# Exercise objective:
Each entry below must be written out exactly, with pictures left out.

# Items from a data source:

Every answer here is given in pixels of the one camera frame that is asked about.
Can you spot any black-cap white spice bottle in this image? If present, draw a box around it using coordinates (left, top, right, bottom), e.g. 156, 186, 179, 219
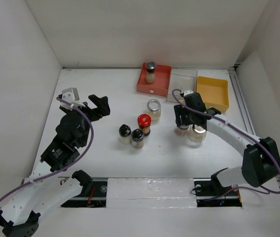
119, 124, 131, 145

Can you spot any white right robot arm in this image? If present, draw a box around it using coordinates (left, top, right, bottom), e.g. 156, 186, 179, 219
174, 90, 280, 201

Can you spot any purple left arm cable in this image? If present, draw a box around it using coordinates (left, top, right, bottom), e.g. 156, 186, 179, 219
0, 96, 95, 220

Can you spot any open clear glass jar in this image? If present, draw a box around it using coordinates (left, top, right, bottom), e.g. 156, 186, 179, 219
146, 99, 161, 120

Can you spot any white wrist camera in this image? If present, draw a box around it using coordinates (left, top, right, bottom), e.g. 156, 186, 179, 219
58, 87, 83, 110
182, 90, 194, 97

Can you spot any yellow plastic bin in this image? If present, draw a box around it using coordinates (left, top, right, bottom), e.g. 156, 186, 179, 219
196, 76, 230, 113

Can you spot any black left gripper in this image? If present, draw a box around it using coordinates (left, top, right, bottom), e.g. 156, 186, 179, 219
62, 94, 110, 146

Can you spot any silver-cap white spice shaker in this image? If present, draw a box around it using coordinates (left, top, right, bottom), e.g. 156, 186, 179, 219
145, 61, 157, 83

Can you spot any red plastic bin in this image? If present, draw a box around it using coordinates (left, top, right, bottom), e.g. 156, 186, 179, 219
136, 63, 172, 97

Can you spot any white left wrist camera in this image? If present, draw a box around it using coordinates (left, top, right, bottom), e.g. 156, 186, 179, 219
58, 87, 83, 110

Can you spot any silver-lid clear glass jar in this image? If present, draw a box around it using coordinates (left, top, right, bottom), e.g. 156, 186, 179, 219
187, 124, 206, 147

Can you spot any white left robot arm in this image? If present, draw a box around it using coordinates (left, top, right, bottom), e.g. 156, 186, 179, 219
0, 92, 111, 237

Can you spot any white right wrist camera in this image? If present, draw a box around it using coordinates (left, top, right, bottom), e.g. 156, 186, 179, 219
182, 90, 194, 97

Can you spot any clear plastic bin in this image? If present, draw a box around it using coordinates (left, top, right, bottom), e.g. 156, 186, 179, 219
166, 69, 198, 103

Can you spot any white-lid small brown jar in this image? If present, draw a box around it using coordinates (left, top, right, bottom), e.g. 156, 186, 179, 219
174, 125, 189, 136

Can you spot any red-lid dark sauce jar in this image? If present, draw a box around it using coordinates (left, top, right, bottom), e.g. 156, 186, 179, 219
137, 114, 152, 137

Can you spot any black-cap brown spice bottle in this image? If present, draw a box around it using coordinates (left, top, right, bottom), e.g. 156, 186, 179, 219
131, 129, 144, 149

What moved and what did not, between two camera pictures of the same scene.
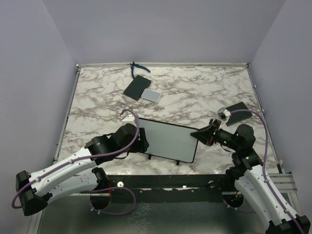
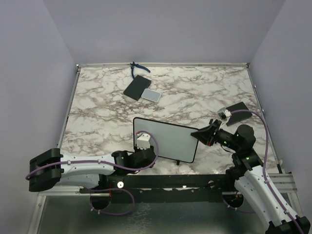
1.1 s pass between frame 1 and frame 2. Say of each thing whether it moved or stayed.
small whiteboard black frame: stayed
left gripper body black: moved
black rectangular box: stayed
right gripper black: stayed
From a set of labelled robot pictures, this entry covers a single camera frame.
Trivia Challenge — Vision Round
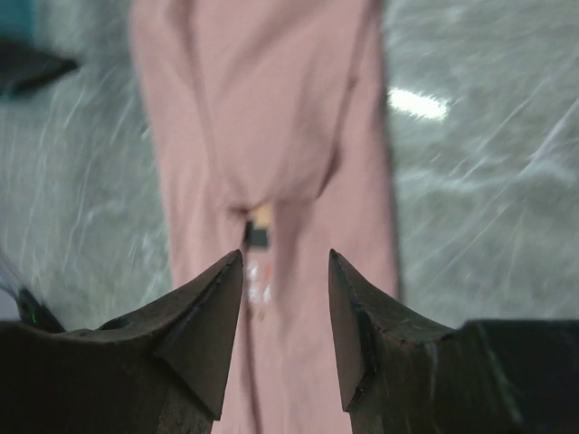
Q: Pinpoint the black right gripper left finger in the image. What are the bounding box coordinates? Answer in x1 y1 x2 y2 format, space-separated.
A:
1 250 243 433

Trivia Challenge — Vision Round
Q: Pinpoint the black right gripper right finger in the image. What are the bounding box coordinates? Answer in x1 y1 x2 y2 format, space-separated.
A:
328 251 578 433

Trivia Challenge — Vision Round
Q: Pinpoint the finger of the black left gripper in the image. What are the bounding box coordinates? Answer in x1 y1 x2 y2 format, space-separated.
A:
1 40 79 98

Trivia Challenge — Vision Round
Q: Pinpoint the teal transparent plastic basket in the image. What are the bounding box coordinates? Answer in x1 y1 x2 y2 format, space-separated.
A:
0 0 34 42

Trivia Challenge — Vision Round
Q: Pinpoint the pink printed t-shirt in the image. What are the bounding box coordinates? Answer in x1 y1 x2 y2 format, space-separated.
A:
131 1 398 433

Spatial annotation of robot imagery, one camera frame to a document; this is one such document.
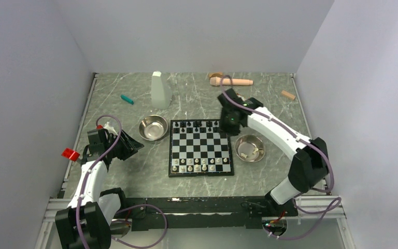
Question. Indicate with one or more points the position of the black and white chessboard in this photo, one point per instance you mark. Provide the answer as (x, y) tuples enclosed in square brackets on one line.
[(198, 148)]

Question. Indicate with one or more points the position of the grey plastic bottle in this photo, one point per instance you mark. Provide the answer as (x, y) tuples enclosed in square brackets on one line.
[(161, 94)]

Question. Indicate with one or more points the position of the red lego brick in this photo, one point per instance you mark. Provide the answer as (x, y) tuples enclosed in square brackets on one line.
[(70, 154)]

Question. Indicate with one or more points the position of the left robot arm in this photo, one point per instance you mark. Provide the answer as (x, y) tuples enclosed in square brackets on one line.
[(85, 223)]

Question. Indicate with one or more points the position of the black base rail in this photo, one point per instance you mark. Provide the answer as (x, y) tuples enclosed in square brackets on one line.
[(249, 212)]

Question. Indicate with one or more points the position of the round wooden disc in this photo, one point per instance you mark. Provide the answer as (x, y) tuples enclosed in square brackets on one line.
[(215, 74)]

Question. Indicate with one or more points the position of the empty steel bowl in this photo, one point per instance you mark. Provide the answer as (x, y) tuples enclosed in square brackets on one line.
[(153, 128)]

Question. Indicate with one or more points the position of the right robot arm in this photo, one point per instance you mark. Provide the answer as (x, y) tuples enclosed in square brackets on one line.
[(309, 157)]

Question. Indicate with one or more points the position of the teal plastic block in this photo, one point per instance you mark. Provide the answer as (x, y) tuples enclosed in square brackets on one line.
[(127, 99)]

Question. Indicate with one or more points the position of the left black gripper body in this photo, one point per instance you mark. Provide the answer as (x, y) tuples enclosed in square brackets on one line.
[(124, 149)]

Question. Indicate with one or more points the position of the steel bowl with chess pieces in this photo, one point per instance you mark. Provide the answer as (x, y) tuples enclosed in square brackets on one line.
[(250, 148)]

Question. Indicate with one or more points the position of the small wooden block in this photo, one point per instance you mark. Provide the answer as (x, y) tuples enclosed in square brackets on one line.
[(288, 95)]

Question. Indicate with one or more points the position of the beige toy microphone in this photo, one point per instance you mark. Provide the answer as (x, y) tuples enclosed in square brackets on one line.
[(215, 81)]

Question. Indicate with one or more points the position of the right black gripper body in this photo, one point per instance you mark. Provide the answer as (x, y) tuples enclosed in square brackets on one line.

# Finished task:
Every answer here is given in pixels of the one camera frame that is asked about.
Can you spot any black-cap white spice bottle in this image? If present, draw a box around it using coordinates (left, top, right, bottom), e.g. 156, 186, 179, 219
119, 124, 131, 145

Can you spot any white right robot arm in this image? If present, draw a box around it using coordinates (left, top, right, bottom), e.g. 156, 186, 179, 219
174, 90, 280, 201

Can you spot any purple left arm cable in this image? If present, draw a box around it using coordinates (left, top, right, bottom), e.g. 156, 186, 179, 219
0, 96, 95, 220

Can you spot any open clear glass jar in this image? If present, draw a box around it using coordinates (left, top, right, bottom), e.g. 156, 186, 179, 219
146, 99, 161, 120

Can you spot any white wrist camera in this image? If present, draw a box around it using coordinates (left, top, right, bottom), e.g. 156, 186, 179, 219
58, 87, 83, 110
182, 90, 194, 97

Can you spot any yellow plastic bin in this image? If present, draw a box around it using coordinates (left, top, right, bottom), e.g. 156, 186, 179, 219
196, 76, 230, 113

Can you spot any black left gripper in this image? If present, draw a box around it using coordinates (left, top, right, bottom), e.g. 156, 186, 179, 219
62, 94, 110, 146

Can you spot any silver-cap white spice shaker in this image? If present, draw a box around it using coordinates (left, top, right, bottom), e.g. 156, 186, 179, 219
145, 61, 157, 83

Can you spot any red plastic bin in this image? If present, draw a box around it using coordinates (left, top, right, bottom), e.g. 156, 186, 179, 219
136, 63, 172, 97

Can you spot any white left wrist camera in this image? If present, draw a box around it using coordinates (left, top, right, bottom), e.g. 156, 186, 179, 219
58, 87, 83, 110

Can you spot any silver-lid clear glass jar in this image? If present, draw a box around it using coordinates (left, top, right, bottom), e.g. 156, 186, 179, 219
187, 124, 206, 147

Can you spot any white left robot arm in this image? If present, draw a box around it using coordinates (left, top, right, bottom), e.g. 156, 186, 179, 219
0, 92, 111, 237

Can you spot any white right wrist camera in this image? If present, draw a box around it using coordinates (left, top, right, bottom), e.g. 156, 186, 179, 219
182, 90, 194, 97

Can you spot any clear plastic bin in this image? If present, draw a box around it using coordinates (left, top, right, bottom), e.g. 156, 186, 179, 219
166, 69, 198, 103

Can you spot any white-lid small brown jar in this image? If present, draw a box around it using coordinates (left, top, right, bottom), e.g. 156, 186, 179, 219
174, 125, 189, 136

Can you spot any red-lid dark sauce jar in this image? If present, draw a box around it using coordinates (left, top, right, bottom), e.g. 156, 186, 179, 219
137, 114, 152, 137

Can you spot any black-cap brown spice bottle in this image? If present, draw a box around it using coordinates (left, top, right, bottom), e.g. 156, 186, 179, 219
131, 129, 144, 149

What moved and what did not, between two camera pictures of the same scene.
1.1 s pass between frame 1 and frame 2. Say of each thing whether it moved or stayed.
small whiteboard black frame: stayed
left gripper body black: moved
black rectangular box: stayed
right gripper black: stayed
From a set of labelled robot pictures, this entry covers a single camera frame.
Trivia Challenge — Vision Round
Q: Pinpoint the black right gripper left finger in the image. What are the bounding box coordinates? Answer in x1 y1 x2 y2 format, space-separated.
A:
1 250 243 433

Trivia Challenge — Vision Round
Q: Pinpoint the black right gripper right finger in the image. What are the bounding box coordinates? Answer in x1 y1 x2 y2 format, space-separated.
A:
328 251 578 433

Trivia Challenge — Vision Round
Q: Pinpoint the finger of the black left gripper in the image. What are the bounding box coordinates? Answer in x1 y1 x2 y2 format, space-separated.
A:
1 40 79 98

Trivia Challenge — Vision Round
Q: Pinpoint the teal transparent plastic basket in the image. What are the bounding box coordinates? Answer in x1 y1 x2 y2 format, space-separated.
A:
0 0 34 42

Trivia Challenge — Vision Round
Q: Pinpoint the pink printed t-shirt in the image. What are the bounding box coordinates? Answer in x1 y1 x2 y2 format, space-separated.
A:
131 1 398 433

Spatial annotation of robot imagery, one camera frame to a document; this is one such document.
Question. Indicate with one or more points the position of the black and white chessboard in this photo, one point per instance you mark. Provide the answer as (x, y) tuples enclosed in square brackets on one line.
[(198, 148)]

Question. Indicate with one or more points the position of the grey plastic bottle in this photo, one point per instance you mark. Provide the answer as (x, y) tuples enclosed in square brackets on one line.
[(161, 94)]

Question. Indicate with one or more points the position of the red lego brick in this photo, one point per instance you mark. Provide the answer as (x, y) tuples enclosed in square brackets on one line.
[(70, 154)]

Question. Indicate with one or more points the position of the left robot arm in this photo, one point per instance you mark. Provide the answer as (x, y) tuples enclosed in square brackets on one line.
[(85, 223)]

Question. Indicate with one or more points the position of the black base rail in this photo, one point per instance you mark. Provide the answer as (x, y) tuples enclosed in square brackets on one line.
[(249, 212)]

Question. Indicate with one or more points the position of the round wooden disc in this photo, one point per instance you mark. Provide the answer as (x, y) tuples enclosed in square brackets on one line.
[(215, 74)]

Question. Indicate with one or more points the position of the empty steel bowl in this photo, one point per instance you mark. Provide the answer as (x, y) tuples enclosed in square brackets on one line.
[(153, 128)]

Question. Indicate with one or more points the position of the right robot arm in this photo, one point per instance you mark. Provide the answer as (x, y) tuples enclosed in square brackets on one line.
[(309, 157)]

Question. Indicate with one or more points the position of the teal plastic block in this photo, one point per instance you mark. Provide the answer as (x, y) tuples enclosed in square brackets on one line.
[(127, 99)]

Question. Indicate with one or more points the position of the left black gripper body in this photo, one point per instance you mark. Provide the answer as (x, y) tuples enclosed in square brackets on one line.
[(124, 149)]

Question. Indicate with one or more points the position of the steel bowl with chess pieces in this photo, one point per instance you mark. Provide the answer as (x, y) tuples enclosed in square brackets on one line.
[(250, 148)]

Question. Indicate with one or more points the position of the small wooden block in this photo, one point per instance you mark. Provide the answer as (x, y) tuples enclosed in square brackets on one line.
[(288, 95)]

Question. Indicate with one or more points the position of the beige toy microphone in this photo, one point per instance you mark. Provide the answer as (x, y) tuples enclosed in square brackets on one line.
[(215, 81)]

Question. Indicate with one or more points the position of the right black gripper body in this photo, one point per instance you mark. Provide the answer as (x, y) tuples enclosed in square brackets on one line.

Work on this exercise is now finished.